[Extracted information — start]
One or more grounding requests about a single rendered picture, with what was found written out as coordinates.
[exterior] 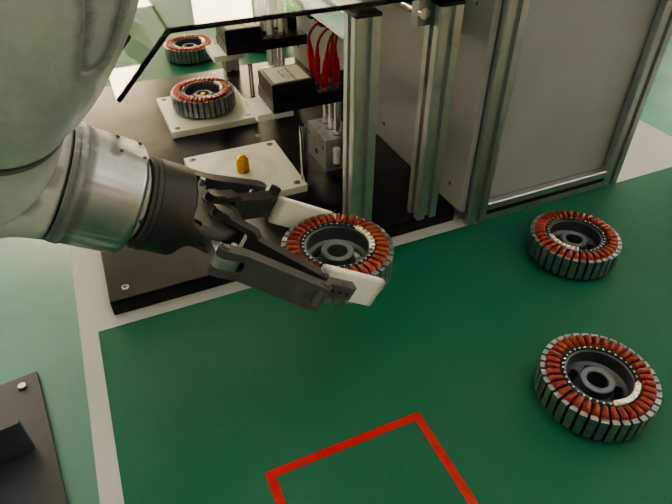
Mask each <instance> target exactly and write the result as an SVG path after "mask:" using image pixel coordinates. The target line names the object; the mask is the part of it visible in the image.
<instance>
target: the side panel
[Extracted information — finish]
The problem = Repeat only what runs from the line holding "Mask each <instance>" to the end of the data, keeping every line exactly as written, first and last included.

Solved problem =
Mask each <instance> target exactly and write the result as an SVG path after "mask:" using image pixel coordinates. The target line names the object; the mask is the part of it visible in the image.
<instance>
target: the side panel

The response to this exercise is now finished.